After working for hard to clean data and build a successful model I’m definitely surprised to find this to be the part I’m stuck on!

Patrick · July 10, 2018, 11:37pm

Read back in your dataset?

It looks like proc_df does a couple operations (subsampling and dropping ignore_flds) in place before copying the data to avoid overwriting. Not sure why it doesn’t make a copy first so it doesn’t overwrite your dataset unless you explicitly do so yourself by naming the output of proc_df the same thing as the df argument of proc_df. I would be surprised to find that proc_df altered your original dataset other with a mapper unless you overwrote your original dataset.

whamp · July 11, 2018, 1:26am

hey thanks for the comment. I realized I should have been more clear. I’m trying to perform the same transformation on my predictions as were done to my training and test set. For my purposes i made sure there weren’t any NAs so I don’t need to worry about any new na columns and any blanks filled with the median. So the only thing i really need to reverse is the LabelEncoder() that gets called on all categorical feats (I didn’t one-hot anything because i used an embedding matrix in my neural net) and reverse the StandardScaler() that got called on my continuous features. Just meaning, I need the mean and standard deviation for each continuous column from the training set that was then applied to the test set so i can multiply by the standard deviation and add back the mean. The problem is I can’t find those values in the mapper that is created in proc_df and the inverse_transform() function doesn’t work on the mapper object either. That just leaves me with the option of manually standardizing all the columns and retraining my model from scratch which i would rather not do.

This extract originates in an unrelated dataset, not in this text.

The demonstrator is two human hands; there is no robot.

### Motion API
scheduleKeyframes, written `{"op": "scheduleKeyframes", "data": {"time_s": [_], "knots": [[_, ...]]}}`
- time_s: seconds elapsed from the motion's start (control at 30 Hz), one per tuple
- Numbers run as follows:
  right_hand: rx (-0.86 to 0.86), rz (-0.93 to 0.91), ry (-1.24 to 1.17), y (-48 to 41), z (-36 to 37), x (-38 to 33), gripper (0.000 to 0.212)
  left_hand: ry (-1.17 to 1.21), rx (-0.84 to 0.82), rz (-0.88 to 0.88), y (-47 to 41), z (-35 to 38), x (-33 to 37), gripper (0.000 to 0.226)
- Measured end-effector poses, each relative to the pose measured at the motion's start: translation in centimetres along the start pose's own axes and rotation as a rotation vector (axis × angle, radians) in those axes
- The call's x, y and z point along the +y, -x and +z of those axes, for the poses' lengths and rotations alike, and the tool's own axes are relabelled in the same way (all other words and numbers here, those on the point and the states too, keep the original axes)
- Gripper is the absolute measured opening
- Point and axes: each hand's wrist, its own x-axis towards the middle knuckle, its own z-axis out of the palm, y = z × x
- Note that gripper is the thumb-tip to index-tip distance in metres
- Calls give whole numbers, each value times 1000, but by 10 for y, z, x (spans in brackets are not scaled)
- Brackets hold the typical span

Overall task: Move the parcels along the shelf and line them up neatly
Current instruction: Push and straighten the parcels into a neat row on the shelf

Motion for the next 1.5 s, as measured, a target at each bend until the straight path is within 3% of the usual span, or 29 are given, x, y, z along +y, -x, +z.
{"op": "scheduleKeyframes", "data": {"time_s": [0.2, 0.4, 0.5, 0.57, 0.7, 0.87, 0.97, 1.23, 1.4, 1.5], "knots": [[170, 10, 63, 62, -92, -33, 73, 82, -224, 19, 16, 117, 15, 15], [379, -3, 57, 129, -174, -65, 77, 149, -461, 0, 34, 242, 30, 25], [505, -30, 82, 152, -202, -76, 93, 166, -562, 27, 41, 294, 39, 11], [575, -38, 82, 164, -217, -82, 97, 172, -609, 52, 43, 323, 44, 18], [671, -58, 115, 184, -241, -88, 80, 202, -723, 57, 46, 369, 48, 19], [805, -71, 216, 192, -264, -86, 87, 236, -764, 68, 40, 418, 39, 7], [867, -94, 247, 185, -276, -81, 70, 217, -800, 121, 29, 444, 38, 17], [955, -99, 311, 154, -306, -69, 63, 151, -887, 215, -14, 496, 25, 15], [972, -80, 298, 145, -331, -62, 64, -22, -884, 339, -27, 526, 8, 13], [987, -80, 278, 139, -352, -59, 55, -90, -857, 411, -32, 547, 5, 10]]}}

ecdrid · July 11, 2018, 4:01am

It’s going to be a lot of hectic work and no guarantee that it will get you the same cols …

Here’s how I do it,

First create a temp target col in your test set also,
After that run the proc_df func on df_test making sure to pass the Nas and the mapper retrieved from train set,
And you will get what you want…

But be careful, it can create a lot of unnecessary cols as well(it generally does and you have to manually drop them then)

whamp · July 11, 2018, 11:37pm

ok i’ll give that a try, thanks

ecdrid · July 13, 2018, 7:27pm

So did it work?

whamp · July 13, 2018, 8:44pm

it didn’t, although i may have done it incorrectly.

I did get it working though, here’s what i did instead.

I processed the test set the same as the train set all the way until it gets fed into proc_df. Then I made a copy of the dataframe under a different name. This wasn’t ideal because the files are huge, but it still worked. Then after training and generating predictions, I just appended the predictions to the copied dataframe that wasn’t scaled with proc_df. It turns out in the code that the y_flds actually don’t get scaled at all, so this way i didn’t have to recover the unscaled feature values and the y_values were already appropriate and thus didn’t need rescaling back from StandardScaler()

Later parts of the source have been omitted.